Le Bluegrass, le nouveau drone de Parrot destiné aux applications agricoles / Parrot

Lorsqu’un pilote trop aventureux perd le contrôle de son drone, il peut s’en remettre à la fonction dite « retour à la maison ». L’appareil rejoint alors automatiquement son point de départ. Pour Parrot, brutalement confronté à un trou d’air en 2016 qui l’a contraint de tailler dans ses effectifs (257 suppressions d’emploi sur un total de 854 salariés), le retour au bercail est plus compliqué. Mais il paraît en bonne voie.

En effet, ses pertes ont été nettement réduites en un an, passant de 137 millions d’euros en 2016 à 38 millions d’euros l’année dernière, selon les chiffres publiés le 15 mars par l’entreprise. Pour autant, Parrot, seul fabricant d’envergure de drones en Europe, n’a pas l’intention de revenir à son point de départ. La société créée en 1994 a mis à profit l’année 2017 pour procéder à plusieurs changements de cap.

Année de résilience, 2017 – « une période délicate, mais salutaire », selon Henri Seydoux, président et fondateur de l’entreprise – a été marquée par une baisse de 31 % des charges de la société, mais aussi par un double recentrage. Désormais, Parrot se présente comme un « pure player » dans le domaine des drones. Les activités automobiles (kits mains libres, équipements connectés) sont passées sous le contrôle de Faurecia, qui les aura rachetées en totalité en 2022, et la fabrication de casques hi-fi et d’autres objets connectés a été définitivement abandonnée. Ce désengagement a pesé sur le chiffre d’affaires (151 millions d’euros), qui accuse un recul de 9 %.

Le grand défi, dorénavant, consiste à développer les applications professionnelles pour les drones. Celles-ci représentent 29 % du chiffre d’affaires, en hausse de 36 %. Les domaines les plus prometteurs sont ceux de l’inspection d’ouvrages d’art et la réalisation de cartographies numériques à destination de grandes entreprises (SNCF, EDF, Vinci...), mais aussi d’exploitations minières ou des secteurs du bâtiment et de l’immobilier.

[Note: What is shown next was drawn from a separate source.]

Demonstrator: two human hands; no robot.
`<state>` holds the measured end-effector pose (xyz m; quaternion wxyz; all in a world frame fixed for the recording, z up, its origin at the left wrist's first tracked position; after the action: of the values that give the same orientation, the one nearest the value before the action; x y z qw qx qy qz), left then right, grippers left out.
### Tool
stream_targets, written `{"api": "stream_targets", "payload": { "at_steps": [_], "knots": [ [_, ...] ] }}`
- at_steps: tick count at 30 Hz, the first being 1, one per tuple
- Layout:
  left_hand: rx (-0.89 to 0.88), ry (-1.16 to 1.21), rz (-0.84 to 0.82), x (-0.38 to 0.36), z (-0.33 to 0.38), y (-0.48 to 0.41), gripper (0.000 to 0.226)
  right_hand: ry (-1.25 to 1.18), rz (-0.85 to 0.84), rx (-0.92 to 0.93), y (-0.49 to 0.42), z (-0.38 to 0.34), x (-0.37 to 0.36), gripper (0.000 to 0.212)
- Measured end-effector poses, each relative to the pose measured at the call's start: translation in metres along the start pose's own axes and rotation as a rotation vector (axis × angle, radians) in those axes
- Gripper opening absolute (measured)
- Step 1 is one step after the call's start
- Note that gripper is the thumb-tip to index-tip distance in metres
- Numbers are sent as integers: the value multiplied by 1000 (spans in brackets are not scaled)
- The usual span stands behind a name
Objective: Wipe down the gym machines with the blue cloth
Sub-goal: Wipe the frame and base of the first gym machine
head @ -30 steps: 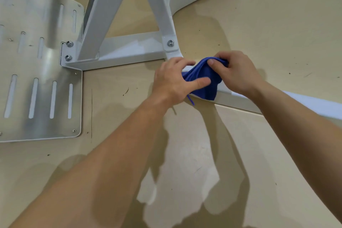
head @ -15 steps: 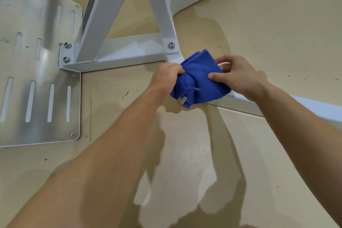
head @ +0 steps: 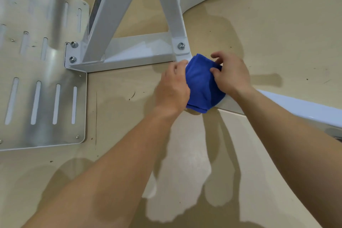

L’agriculture offre des débouchés moins prometteurs que prévu, mais les marchés de la sécurité au sens large (équipement des entreprises, des pompiers et de la police, notamment), encore marginaux, enregistrent une forte progression.

Déplacement du centre de gravité

L’entreprise commercialise désormais des solutions professionnelles intégrant la capture des données par voie aérienne, ainsi que leur traitement pour le compte des clients. Les filiales acquises par Parrot pendant les années fastes – senseFly (cartographie professionnelle), Airinov (agriculture), Pix4D (traitement de données 3D) – contribuent également à déplacer le centre de gravité du groupe.

Le Bebop2. / Parrot

L’an passé, Parrot a fait le gros dos en privilégiant les « canaux de vente sélective » et en actualisant à la marge sa gamme de drones de loisirs, dont les ventes baissent de 7 %. Cette spécialité (78 millions d’euros) représente 51 % du chiffre d’affaires et le marché grand public ne cesse de progresser, mais il est outrageusement dominé par le chinois DJI (2,5 milliards de dollars de chiffre d’affaires, soit 2 milliards d’euros ) qui a conquis près des trois quarts du marché mondial.

Parrot, qui admet ne plus représenter qu’environ 20 % des ventes mondiales sur son segment, a dû stopper net ses projets de renouvellement. Quant à la catégorie des mini-drones, dont le français s’était fait une spécialité, elle n’a pas tenu ses promesses et sa pérennité est compromise.

En dépit de ces déconvenues, Parrot n’a pas l’intention d’abandonner les drones grand public, dont il fut le pionnier en lançant, en 2010, l’AR Drone. Ces activités sont moins rentables que les activités professionnelles, qui génèrent une marge brute de 70 %, mais elles offrent des économies d’échelle et permettent d’intégrer plus rapidement les innovations technologiques. Cette année sera lancé un nouveau drone grand public, que l’on suppose plus sophistiqué et plus cher que la série des Bebop, lancé il y a quatre ans.

Parrot, qui avait réalisé fin 2015 une augmentation de capital de 300 millions d’euros (la plus importante opération réalisée en France cette année-là) dispose encore d’une trésorerie nette de 115 millions d’euros. Ce qui, estiment ses dirigeants, doit permettre de continuer d’investir pour transformer le groupe sans être obsédé par les équilibres comptables à court terme.